§ **YOUR INSTRUCTIONS**
In the listing below, identify each line with the word "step" and return those lines.

§ **DATA**
== Segment start ==

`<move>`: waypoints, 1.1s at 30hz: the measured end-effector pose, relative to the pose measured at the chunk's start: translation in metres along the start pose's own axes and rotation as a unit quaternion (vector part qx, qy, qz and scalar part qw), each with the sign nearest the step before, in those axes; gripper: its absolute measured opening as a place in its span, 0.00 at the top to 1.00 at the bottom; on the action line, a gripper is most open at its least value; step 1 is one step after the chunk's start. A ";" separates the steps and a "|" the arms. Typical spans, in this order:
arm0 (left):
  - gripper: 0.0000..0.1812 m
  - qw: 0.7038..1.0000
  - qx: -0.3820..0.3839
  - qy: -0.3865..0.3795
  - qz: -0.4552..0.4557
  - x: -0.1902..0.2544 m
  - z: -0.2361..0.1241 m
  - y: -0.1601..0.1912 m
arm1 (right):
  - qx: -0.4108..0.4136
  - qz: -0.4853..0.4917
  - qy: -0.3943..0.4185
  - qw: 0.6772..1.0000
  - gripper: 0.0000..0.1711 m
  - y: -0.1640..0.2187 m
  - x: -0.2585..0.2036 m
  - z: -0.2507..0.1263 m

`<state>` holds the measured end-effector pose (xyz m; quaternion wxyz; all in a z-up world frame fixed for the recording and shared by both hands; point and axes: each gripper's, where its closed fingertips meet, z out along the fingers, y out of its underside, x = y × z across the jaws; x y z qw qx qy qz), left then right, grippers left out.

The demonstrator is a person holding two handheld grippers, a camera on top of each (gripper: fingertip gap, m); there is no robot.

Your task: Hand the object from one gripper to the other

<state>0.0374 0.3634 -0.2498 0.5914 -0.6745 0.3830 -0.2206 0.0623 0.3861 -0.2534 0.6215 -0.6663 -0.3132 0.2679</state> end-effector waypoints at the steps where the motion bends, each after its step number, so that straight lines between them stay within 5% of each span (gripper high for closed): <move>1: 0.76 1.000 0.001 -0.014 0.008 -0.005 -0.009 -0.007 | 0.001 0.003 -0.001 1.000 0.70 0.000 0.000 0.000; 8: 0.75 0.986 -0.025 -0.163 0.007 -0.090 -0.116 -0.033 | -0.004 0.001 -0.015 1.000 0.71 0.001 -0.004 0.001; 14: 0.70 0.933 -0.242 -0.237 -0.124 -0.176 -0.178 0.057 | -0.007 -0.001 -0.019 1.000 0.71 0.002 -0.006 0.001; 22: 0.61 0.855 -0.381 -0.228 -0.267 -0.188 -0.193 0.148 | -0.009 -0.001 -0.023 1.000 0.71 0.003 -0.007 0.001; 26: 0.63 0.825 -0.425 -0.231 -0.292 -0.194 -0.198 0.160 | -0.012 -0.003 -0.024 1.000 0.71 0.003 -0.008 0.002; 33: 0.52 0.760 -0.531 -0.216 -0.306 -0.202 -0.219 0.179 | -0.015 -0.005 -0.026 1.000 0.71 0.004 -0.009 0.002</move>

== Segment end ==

§ **REPLY**
`<move>`: waypoints, 1.1s at 30hz: the measured end-effector pose, relative to the pose measured at the chunk's start: translation in metres along the start pose's own axes and rotation as a unit quaternion (vector part qx, qy, qz and scalar part qw), each with the sign nearest the step before, in those axes; gripper: its absolute measured opening as a place in its span, 0.00 at the top to 1.00 at the bottom; on the action line, a gripper is most open at its least value; step 1 is one step after the chunk's start. A ";" separates the steps and a "|" the arms. Typical spans, in this order:
<state>0.0374 0.3634 -0.2498 0.5914 -0.6745 0.3830 -0.2206 0.0623 0.3861 -0.2534 0.6215 -0.6663 -0.3132 0.2679</state> end-effector waypoints at the steps where the motion bends, each after its step number, so that straight lines between them stay within 5% of each span (gripper high for closed): <move>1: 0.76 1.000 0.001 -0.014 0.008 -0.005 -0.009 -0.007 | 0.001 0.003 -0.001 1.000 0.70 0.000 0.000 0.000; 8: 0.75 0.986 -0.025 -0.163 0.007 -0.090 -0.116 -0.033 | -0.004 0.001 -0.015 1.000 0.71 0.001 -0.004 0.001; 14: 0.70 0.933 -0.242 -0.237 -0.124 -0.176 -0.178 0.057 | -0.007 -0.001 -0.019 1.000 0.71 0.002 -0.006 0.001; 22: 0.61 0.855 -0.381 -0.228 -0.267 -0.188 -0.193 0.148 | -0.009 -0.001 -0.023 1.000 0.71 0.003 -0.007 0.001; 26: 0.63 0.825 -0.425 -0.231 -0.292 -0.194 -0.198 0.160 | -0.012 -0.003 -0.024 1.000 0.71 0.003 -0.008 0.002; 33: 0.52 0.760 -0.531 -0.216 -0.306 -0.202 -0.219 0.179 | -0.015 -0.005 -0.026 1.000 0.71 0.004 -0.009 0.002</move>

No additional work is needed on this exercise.